IEEE Trans Neural Netw Learn Syst. 2013 Aug;24(8):1239-52. doi: 10.1109/TNNLS.2013.2253563.
Recognition of objects in still images has traditionally been regarded as a difficult computational problem. Although modern automated methods for visual object recognition have achieved steadily increasing recognition accuracy, even the most advanced computational vision approaches are unable to obtain performance equal to that of humans. This has led to the creation of many biologically inspired models of visual object recognition, among them the hierarchical model and X (HMAX) model. HMAX is traditionally known to achieve high accuracy in visual object recognition tasks at the expense of significant computational complexity. Increasing complexity, in turn, increases computation time, reducing the number of images that can be processed per unit time. In this paper we describe how the computationally intensive and biologically inspired HMAX model for visual object recognition can be modified for implementation on a commercial field-programmable aate Array, specifically the Xilinx Virtex 6 ML605 evaluation board with XC6VLX240T FPGA. We show that with minor modifications to the traditional HMAX model we can perform recognition on images of size 128 × 128 pixels at a rate of 190 images per second with a less than 1% loss in recognition accuracy in both binary and multiclass visual object recognition tasks.

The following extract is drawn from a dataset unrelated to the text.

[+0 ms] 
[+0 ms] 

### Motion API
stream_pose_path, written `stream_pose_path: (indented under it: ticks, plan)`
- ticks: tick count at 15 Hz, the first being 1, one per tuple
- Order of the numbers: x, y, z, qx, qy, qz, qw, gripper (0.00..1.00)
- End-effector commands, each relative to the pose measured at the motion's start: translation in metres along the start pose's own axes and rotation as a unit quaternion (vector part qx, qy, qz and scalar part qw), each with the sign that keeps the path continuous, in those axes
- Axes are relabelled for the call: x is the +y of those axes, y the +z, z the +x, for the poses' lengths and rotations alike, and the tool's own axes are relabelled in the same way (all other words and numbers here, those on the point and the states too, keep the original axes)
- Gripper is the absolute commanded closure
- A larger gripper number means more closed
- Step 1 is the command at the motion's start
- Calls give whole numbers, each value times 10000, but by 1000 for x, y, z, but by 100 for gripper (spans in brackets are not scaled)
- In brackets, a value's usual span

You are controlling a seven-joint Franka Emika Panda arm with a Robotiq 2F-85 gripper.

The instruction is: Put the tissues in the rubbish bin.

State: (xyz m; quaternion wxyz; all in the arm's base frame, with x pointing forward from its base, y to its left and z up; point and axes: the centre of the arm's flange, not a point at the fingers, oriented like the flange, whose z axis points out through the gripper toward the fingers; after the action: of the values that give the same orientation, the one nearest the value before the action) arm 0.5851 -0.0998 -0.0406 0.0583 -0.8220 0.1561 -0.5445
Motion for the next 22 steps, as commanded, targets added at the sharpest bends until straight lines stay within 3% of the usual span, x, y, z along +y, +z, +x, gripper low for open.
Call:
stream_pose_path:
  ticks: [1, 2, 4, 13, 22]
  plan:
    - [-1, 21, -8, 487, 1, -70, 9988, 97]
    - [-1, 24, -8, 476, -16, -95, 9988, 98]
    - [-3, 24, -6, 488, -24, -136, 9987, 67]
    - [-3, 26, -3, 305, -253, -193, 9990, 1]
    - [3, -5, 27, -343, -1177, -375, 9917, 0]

在静态图像中识别物体一直被认为是一个困难的计算问题。尽管现代自动化视觉对象识别方法的识别准确率稳步提高,但即使是最先进的计算视觉方法也无法获得与人类相当的性能。这导致了许多受生物启发的视觉对象识别模型的创建,其中包括层次模型和 X(HMAX)模型。传统上,HMAX 模型以在视觉对象识别任务中实现高精度而著称,但代价是计算复杂度显著增加。复杂性的增加反过来又增加了计算时间,减少了单位时间内可以处理的图像数量。在本文中,我们描述了如何对计算密集型且受生物启发的 HMAX 视觉对象识别模型进行修改,以便在商业现场可编程门阵列(FPGA)上实现,具体来说是 Xilinx Virtex 6 ML605 评估板和 XC6VLX240T FPGA。我们表明,通过对传统 HMAX 模型进行微小修改,我们可以以每秒 190 张图像的速度对 128×128 像素大小的图像进行识别,在二进制和多类视觉对象识别任务中,识别准确率的损失不到 1%。